Homélie du cardinal Rodé pour les fêtes de Marie-Madeleine

Du 17 au 25 juillet, la Sainte-Baume et Saint-Maximin ont vécu au rythme des fêtes de sainte Marie-Madeleine particulièrement mises en lumière cette année du fait du double anniversaire des translations des reliques de la sainte.


Dimanche 25 juillet 2010, Saint-Maximin vivait un événement exceptionnel puisqu’étaient réunis tous les reliquaires des “Saints de Provence” dans la basilique de Saint-Maximin, troisième tombeau de la chrétienté !

La grand’ messe était présidée par le cardinal Franc Rodé, préfet de la congrégation pour les Instituts de vie consacrée et les Sociétés de vie apostolique. Mgr Rey était accompagné de Mgr Ravotti, Mgr Molinas et de très nombreux prêtres et chanoines du diocèse. Diverses autorités civiles et militaires participaient aux manifestations dont M. Horace Lanfranchi, président du Conseil général du Var.

Retrouvez ci-après l’intégralité de l’homélie du cardinal Rodé.

Solennité de sainte Marie-Madeleine
homélie du 25 juillet 2010 en la basilique de Saint-Maximin donnée par le Cardinal Franc Rodé, C.M., préfet de la congrégation pour les Instituts de vie consacrée et les Sociétés de vie apostolique.

Le chrétien, fidèle au Christ, vit à la lumière de cette grande parole de Notre Seigneur : « Le Fils de l’Homme est venu chercher et sauver ce qui était perdu » (Lc 19, 10). Ainsi Jésus nous dit les sentiments de son cœur pour nous. Laissons pénétrer profondément cette parole dans notre cœur. Nous y trouverons joie, douceur, paix.

Dès qu’on aborde l’évangile, on est frappé de ce fait : le Christ a été méconnu et rejeté par les scribes et les pharisiens, les représentants officiels de la religion en Israël, qui se croyaient justes, et il a été reconnu et accueilli par les pécheurs et les publicains, que les premiers méprisaient.

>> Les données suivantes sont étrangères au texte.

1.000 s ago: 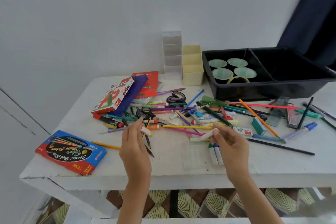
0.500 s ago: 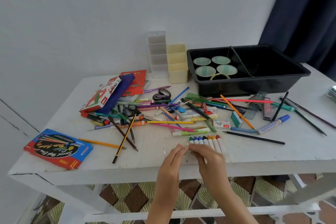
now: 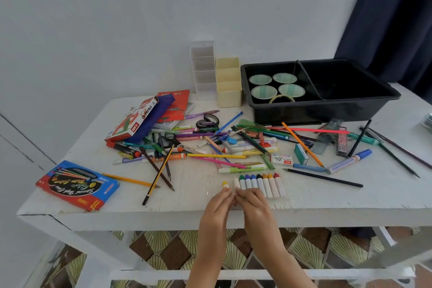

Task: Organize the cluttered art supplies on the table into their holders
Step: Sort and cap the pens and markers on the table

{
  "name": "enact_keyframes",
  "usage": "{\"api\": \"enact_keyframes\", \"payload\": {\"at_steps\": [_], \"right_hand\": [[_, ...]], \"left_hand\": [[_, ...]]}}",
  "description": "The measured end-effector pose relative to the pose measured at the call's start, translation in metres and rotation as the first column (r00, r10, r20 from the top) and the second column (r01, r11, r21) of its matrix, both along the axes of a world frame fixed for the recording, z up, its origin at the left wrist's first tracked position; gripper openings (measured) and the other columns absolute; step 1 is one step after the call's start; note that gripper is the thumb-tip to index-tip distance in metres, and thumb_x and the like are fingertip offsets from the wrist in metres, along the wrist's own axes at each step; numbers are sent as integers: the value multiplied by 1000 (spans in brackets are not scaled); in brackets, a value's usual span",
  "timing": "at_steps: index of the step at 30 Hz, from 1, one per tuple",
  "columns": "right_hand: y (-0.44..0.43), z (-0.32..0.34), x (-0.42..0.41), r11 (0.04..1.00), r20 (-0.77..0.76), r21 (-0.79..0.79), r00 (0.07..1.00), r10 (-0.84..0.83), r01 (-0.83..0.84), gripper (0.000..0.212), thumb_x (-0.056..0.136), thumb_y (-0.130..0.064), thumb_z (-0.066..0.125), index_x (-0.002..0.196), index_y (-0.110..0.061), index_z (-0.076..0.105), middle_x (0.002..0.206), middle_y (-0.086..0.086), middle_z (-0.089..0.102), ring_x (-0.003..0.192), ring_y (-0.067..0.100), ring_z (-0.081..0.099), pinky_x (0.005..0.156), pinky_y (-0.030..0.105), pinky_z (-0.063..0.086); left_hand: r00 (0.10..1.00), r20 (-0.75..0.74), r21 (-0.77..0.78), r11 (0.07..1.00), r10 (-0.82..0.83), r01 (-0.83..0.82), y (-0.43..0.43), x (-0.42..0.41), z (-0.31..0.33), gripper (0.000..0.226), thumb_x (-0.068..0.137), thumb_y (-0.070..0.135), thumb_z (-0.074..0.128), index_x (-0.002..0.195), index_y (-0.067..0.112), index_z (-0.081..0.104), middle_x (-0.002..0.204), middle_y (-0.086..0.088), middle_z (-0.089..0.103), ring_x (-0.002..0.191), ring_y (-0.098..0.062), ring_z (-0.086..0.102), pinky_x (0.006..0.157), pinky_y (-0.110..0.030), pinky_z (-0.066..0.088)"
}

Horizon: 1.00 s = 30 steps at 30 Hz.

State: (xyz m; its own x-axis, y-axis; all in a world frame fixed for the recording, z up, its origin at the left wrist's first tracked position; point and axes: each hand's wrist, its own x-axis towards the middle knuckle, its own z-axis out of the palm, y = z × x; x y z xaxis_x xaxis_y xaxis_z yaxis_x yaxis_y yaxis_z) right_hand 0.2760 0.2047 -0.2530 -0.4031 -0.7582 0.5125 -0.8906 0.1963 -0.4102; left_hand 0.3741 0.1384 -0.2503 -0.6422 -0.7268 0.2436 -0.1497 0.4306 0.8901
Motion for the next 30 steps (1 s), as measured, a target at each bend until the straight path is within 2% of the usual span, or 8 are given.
{"api": "enact_keyframes", "payload": {"at_steps": [6,10,15,19,21,24,27,30], "right_hand": [[-2,1,-2,1000,31,-17,999,-11,11,41,59,10,78,97,-5,72,98,3,69,93,13,50,83,22,50],[-3,2,-6,997,215,-76,977,1,15,29,78,9,60,101,-5,71,101,2,69,101,4,45,94,9,37],[0,2,-14,994,287,-103,956,54,-26,32,79,8,58,103,-7,71,105,-2,67,103,1,46,94,5,36],[1,-1,-19,992,294,-112,951,96,-65,35,78,9,60,108,-8,70,107,-3,67,104,1,46,94,9,39],[1,0,-19,989,292,-127,951,106,-71,34,79,4,58,108,-8,70,107,-4,67,104,2,46,93,11,40],[1,1,-19,987,295,-145,949,112,-71,34,78,0,55,107,-7,70,105,-3,67,102,4,47,91,14,42],[1,0,-21,986,295,-147,947,124,-83,34,78,2,55,108,-6,69,105,-1,67,103,5,47,91,17,44],[3,-1,-22,985,298,-143,945,134,-94,34,78,5,57,108,-6,69,105,0,67,104,5,47,93,16,42]], "left_hand": [[999,28,-29,999,-19,19,-3,-2,9,33,96,15,42,118,37,51,128,14,51,121,0,48,102,-27,43],[998,54,-73,996,-39,43,-6,-7,11,35,97,10,42,114,40,51,125,14,53,118,2,49,101,-21,42],[997,76,-177,984,-3,17,-14,-10,14,28,92,-2,52,113,13,63,119,0,59,110,9,52,90,-6,41],[992,92,-292,955,84,-53,-19,-12,6,22,86,9,63,107,9,69,120,-1,61,114,-2,55,97,-20,44],[988,112,-298,952,108,-71,-18,-14,11,19,87,10,63,104,7,70,126,0,56,118,-7,52,99,-16,41],[983,139,-235,968,122,-87,-21,-18,19,15,86,8,64,100,4,70,126,4,53,109,-4,55,86,0,38],[968,225,-186,980,108,-66,-27,-23,27,29,86,10,65,115,4,64,124,5,54,101,-8,60,79,0,40],[951,308,-183,983,29,29,-27,-26,31,23,90,7,59,109,-3,65,114,2,54,103,-16,60,80,-6,40]]}}
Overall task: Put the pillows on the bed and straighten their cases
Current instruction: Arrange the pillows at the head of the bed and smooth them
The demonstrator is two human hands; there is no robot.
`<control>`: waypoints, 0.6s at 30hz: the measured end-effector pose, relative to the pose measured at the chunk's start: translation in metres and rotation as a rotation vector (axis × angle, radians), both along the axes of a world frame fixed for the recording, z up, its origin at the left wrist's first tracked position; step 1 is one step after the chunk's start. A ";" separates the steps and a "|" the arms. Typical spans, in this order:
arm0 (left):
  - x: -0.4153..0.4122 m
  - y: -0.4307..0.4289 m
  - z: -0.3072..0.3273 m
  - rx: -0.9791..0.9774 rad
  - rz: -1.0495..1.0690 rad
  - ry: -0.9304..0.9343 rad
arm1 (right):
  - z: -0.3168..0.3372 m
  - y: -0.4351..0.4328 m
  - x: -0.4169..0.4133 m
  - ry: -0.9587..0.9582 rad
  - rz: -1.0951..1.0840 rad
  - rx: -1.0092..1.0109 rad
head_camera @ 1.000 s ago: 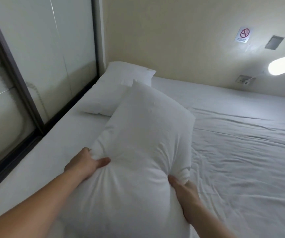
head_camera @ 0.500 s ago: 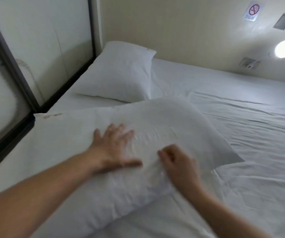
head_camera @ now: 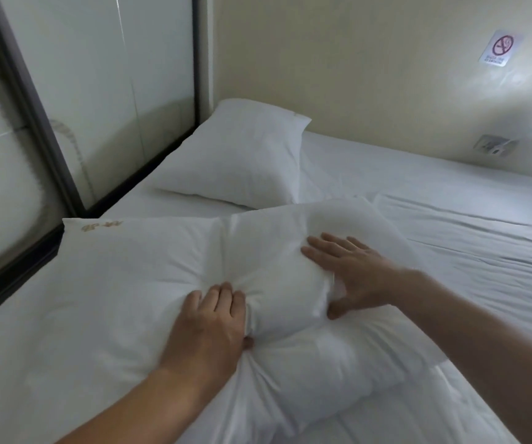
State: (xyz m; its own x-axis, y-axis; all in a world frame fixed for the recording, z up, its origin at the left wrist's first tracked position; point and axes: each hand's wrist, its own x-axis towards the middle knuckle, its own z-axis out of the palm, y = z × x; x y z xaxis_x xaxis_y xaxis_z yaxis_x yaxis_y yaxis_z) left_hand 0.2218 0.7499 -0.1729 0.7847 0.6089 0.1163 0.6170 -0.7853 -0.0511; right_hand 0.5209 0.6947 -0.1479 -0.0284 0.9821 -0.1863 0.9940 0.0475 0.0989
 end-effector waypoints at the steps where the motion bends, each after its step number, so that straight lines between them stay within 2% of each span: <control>1: -0.002 -0.004 -0.008 0.069 -0.024 -0.053 | -0.006 -0.003 0.000 0.067 -0.064 0.083; 4: -0.009 -0.014 -0.028 0.141 -0.039 -0.154 | -0.030 -0.027 0.018 0.171 -0.487 0.389; 6: -0.010 -0.017 -0.038 0.138 -0.038 -0.169 | -0.041 -0.043 0.038 0.185 -0.809 0.395; 8: -0.009 -0.017 -0.041 0.110 -0.049 -0.148 | -0.045 -0.047 0.056 0.252 -0.967 0.350; 10: -0.007 -0.015 -0.042 0.084 -0.063 -0.135 | -0.046 -0.042 0.068 0.304 -1.036 0.336; 13: -0.002 -0.010 -0.049 0.056 -0.072 -0.157 | -0.058 -0.038 0.070 0.205 -1.075 0.358; 17: 0.005 0.001 -0.054 0.055 -0.130 -0.161 | -0.057 -0.042 0.061 0.251 -1.062 0.429; 18: 0.006 -0.002 -0.038 0.051 -0.175 -0.159 | -0.041 -0.059 0.058 0.212 -1.034 0.427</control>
State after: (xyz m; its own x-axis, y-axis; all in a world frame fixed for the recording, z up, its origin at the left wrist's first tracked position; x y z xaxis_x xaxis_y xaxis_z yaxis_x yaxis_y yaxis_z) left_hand 0.2280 0.7481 -0.2110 0.8471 0.4552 0.2743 0.4750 -0.8799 -0.0066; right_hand 0.5789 0.6357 -0.1885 0.8407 0.5354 0.0814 0.5361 -0.8015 -0.2650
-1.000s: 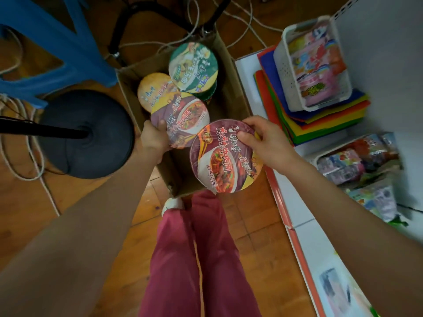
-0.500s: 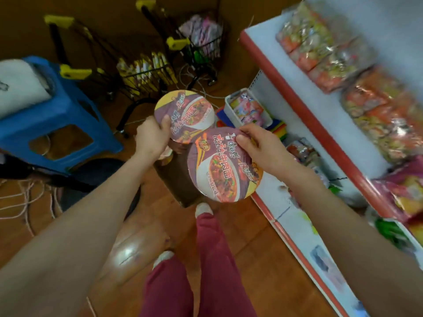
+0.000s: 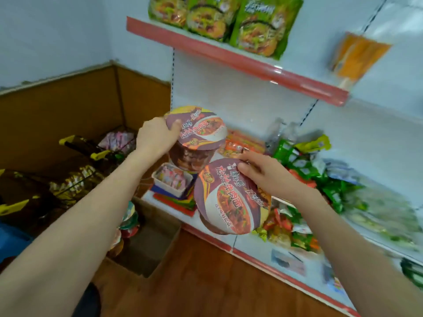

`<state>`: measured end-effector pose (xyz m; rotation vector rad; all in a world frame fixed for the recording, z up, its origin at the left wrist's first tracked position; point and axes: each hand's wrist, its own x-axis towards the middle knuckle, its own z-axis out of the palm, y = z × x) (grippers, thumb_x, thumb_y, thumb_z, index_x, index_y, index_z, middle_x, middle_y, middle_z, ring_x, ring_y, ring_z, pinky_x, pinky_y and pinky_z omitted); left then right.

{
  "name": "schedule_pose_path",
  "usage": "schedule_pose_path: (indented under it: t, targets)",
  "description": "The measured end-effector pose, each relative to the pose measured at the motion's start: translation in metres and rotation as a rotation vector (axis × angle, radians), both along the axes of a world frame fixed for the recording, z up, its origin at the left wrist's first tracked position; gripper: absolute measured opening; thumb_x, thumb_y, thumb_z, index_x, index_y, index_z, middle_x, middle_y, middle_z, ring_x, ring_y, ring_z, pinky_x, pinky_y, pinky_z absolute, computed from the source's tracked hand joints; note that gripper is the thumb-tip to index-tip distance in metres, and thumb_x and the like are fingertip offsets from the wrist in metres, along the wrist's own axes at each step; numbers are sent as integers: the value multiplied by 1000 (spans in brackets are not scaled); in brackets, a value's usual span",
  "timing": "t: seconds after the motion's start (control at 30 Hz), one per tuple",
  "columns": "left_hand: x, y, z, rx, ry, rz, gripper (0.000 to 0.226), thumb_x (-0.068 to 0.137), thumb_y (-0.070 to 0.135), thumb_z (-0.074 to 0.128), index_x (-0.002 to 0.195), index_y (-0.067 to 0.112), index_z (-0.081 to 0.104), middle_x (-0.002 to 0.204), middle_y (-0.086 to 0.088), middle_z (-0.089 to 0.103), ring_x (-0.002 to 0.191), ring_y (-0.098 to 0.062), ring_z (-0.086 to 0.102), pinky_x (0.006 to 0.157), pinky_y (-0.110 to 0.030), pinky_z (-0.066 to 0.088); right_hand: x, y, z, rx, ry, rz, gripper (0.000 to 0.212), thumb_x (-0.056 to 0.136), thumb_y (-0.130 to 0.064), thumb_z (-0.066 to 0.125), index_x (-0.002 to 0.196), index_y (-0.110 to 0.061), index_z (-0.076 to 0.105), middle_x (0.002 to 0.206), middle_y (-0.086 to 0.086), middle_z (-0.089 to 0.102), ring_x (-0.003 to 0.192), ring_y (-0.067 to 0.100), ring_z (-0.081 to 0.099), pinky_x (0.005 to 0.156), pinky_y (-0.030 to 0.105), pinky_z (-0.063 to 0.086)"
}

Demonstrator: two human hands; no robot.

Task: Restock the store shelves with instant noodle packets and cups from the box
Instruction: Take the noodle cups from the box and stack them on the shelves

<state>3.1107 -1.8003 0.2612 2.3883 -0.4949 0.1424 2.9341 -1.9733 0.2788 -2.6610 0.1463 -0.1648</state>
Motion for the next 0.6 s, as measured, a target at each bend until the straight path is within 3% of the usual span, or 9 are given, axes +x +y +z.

Entre Simon le pharisien, qui est juste, et la pécheresse repentie, la préférence du Seigneur va vers celle-ci. S’il revenait au milieu de nous, où nous rangerions-nous spontanément ? A côté des justes qui n’ont pas besoin de lui, ou aux côtés des pécheurs pour lesquels il est venu ?

Ces considérations nous mènent à la grande figure évangélique de Marie- Madeleine.

Une très ancienne tradition de l’Eglise reconnaît Marie-Madeleine sous les traits de Marie, sœur de Marthe et de Lazare, et de la pécheresse repentie. Au cours d’un repas offert en l’honneur de Jésus par le pharisien Simon, cette femme que l’on montrait du doigt comme « pécheresse dans la ville », s’est révélée plus aimante et plus délicate que le pharisien qui se croit juste. En effet, la pécheresse baigne de ses larmes les pieds de Jésus, les essuie de ses cheveux, les oint de parfum et les couvre de baisers. Amour ardent, humble reconnaissance de son péché, larmes de reconnaissance pour le pardon obtenu, tels sont les traits sous lesquels les évangiles nous présentent Marie-Madeleine.

Six jours avant la Pâque, à Béthanie, « prenant une livre d’un parfum de nard pur, de grand prix, elle oignit les pieds de Jésus et les essuya avec ses cheveux » (Jn 12, 3), annonçant ainsi la mort du Seigneur. Et la maison fut remplie par l’odeur du parfum. Selon la parole de Jésus (Mt 26, 13), partout où est proclamé l’Evangile dans le monde entier, on redit à sa mémoire ce qu’elle a fait.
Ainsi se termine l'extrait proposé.